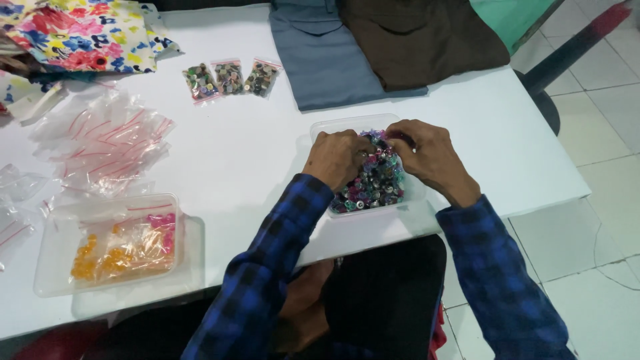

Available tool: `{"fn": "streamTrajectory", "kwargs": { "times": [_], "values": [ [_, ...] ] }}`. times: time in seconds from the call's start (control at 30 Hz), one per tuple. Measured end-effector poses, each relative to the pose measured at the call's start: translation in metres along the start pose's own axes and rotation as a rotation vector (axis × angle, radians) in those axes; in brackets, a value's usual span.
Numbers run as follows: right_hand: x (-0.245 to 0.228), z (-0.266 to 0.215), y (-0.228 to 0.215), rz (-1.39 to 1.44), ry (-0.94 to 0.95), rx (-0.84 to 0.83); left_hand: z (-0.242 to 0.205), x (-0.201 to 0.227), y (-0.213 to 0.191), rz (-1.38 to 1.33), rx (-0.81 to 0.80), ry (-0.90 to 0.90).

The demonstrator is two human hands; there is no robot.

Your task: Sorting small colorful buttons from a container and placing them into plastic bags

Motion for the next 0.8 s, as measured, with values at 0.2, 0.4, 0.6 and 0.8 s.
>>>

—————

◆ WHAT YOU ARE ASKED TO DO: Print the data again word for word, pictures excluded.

◆ ANSWER TO THE PROBLEM:
Available tool: `{"fn": "streamTrajectory", "kwargs": { "times": [_], "values": [ [_, ...] ] }}`. times: time in seconds from the call's start (control at 30 Hz), one per tuple. Measured end-effector poses, each relative to the pose measured at the call's start: translation in metres along the start pose's own axes and rotation as a rotation vector (axis × angle, radians) in those axes; in brackets, a value's usual span.
Numbers run as follows: right_hand: x (-0.245 to 0.228), z (-0.266 to 0.215), y (-0.228 to 0.215), rz (-1.39 to 1.44), ry (-0.94 to 0.95), rx (-0.84 to 0.83); left_hand: z (-0.242 to 0.205), x (-0.201 to 0.227), y (-0.213 to 0.191), rz (-1.38 to 1.33), rx (-0.81 to 0.80), ry (-0.90 to 0.90).

The demonstrator is two human hands; there is no robot.

Your task: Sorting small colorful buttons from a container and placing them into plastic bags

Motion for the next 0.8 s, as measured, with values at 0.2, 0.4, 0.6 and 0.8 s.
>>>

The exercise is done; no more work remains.